Venezuelan Information Minister Ernesto Villegas said that it remains unclear how soon Chavez
could return home, and did not specify the kind of treatment he is receiving.
“Vice President (Nicolas) Maduro estimates that the time it could take President Chavez to
return is within weeks. But we haven’t wanted to fix an exact timeframe for the president’s
recuperation,” Villegas told reporters on the sidelines of a 60-nation summit in Chile.
He read a statement that went beyond past government reports in providing additional
information about Chavez’s Dec. 11 surgery, but didn’t describe the newest treatment. While
refusing to release many details about the president’s cancer, authorities in the past have
reported on specific treatments, including radiation and chemotherapy.

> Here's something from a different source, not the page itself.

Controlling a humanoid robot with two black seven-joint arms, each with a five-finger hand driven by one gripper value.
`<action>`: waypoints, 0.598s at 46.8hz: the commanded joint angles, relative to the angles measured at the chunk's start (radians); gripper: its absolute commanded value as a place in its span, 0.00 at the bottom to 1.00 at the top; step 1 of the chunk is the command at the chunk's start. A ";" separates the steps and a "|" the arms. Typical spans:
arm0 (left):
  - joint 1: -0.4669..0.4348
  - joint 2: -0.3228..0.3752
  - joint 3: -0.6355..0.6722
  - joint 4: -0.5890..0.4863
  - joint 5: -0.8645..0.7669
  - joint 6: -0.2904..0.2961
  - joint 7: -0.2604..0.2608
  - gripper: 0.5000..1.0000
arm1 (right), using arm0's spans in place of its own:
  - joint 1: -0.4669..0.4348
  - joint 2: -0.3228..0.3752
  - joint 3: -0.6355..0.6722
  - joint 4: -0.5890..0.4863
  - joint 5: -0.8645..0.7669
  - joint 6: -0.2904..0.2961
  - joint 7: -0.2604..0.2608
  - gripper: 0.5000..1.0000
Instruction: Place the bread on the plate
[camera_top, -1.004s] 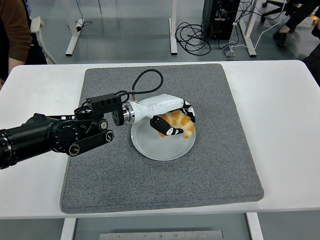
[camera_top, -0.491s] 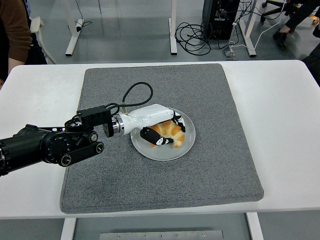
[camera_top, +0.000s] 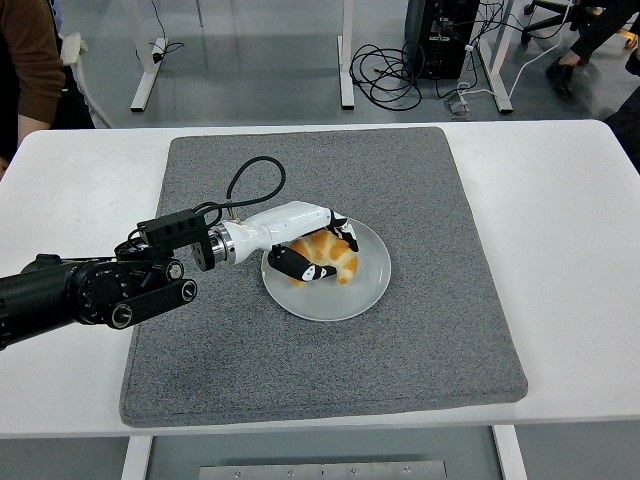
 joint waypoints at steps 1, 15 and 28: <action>-0.001 0.002 -0.001 0.000 0.000 0.000 0.000 0.00 | 0.000 0.000 0.000 0.000 0.000 0.000 0.000 1.00; 0.001 0.008 -0.001 0.000 -0.027 0.000 0.000 0.00 | 0.000 0.000 0.000 0.000 0.000 0.000 0.000 1.00; -0.001 0.012 0.002 0.000 -0.064 -0.002 0.000 0.13 | 0.001 0.000 0.000 0.000 0.000 0.001 0.000 1.00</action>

“Forty-five days after carrying out a complex surgical intervention for the removal of a malignant
lesion in the pelvis, with severe, acute complications, the patient’s general evolution is
favorable,” Villegas said, reading the statement.
“At this time, the serious respiratory infection has been overcome, although a certain degree of
respiratory deficiency persists and is being duly treated,” Villegas said.
After that improvement, Villegas said, “systemic medical treatment for the fundamental illness
began to be applied as a complement to the surgery.”
Villegas also criticized Spain’s leading newspaper El Pais, which was forced to reprint its
Thursday edition after discovering that its front-page exclusive photograph supposedly showing
an ailing Chavez being treated in Cuba was a fake.
The newspaper apologized to its readers for the mistake and said it was investigating how the
photo made its way into the paper.
“But who has apologized to Chavez or his family?” Villegas said.
“In Venezuela we’ve seen a phenomenon where even the atheists are praying for Chavez,” he
said. “In Uruguay, President Mujica, who’s not a believer, organized a Mass and prayed for
Chavez.”
Chavez hasn’t appeared or spoken publicly since before the operation.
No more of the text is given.